What this task involves
Copy exactly the line that contains "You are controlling" plus all remaining lines of the data, and leave out every line before it.

# # #

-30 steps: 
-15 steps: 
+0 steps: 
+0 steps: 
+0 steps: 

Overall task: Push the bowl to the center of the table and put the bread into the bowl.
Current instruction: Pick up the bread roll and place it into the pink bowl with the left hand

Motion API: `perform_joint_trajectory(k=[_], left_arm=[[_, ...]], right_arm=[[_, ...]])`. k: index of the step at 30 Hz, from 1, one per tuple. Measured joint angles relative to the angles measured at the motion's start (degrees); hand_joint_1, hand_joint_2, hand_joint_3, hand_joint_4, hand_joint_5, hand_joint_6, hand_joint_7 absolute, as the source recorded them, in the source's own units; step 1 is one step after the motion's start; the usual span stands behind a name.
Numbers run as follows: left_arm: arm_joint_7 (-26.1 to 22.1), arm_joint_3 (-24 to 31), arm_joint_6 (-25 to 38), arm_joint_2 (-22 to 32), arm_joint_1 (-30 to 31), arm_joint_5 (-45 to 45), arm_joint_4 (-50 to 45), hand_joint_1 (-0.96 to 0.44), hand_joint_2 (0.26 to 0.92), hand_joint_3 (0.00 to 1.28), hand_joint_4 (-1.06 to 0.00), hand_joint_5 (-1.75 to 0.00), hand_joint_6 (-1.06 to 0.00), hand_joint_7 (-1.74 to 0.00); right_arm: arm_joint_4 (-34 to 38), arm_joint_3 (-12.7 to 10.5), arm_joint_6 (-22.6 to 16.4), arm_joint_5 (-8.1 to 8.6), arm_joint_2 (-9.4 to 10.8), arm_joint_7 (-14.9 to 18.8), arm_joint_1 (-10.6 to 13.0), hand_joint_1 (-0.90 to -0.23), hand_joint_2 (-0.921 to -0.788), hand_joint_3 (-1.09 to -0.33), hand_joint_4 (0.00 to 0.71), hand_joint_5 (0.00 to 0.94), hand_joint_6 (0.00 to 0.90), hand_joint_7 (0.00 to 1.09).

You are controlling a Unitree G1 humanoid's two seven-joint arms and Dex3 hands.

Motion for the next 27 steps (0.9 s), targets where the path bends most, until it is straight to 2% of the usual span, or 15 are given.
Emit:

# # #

Your response
You are controlling a Unitree G1 humanoid's two seven-joint arms and Dex3 hands.

Motion for the next 27 steps (0.9 s), targets where the path bends most, until it is straight to 2% of the usual span, or 15 are given.
Emit:

The response above is complete.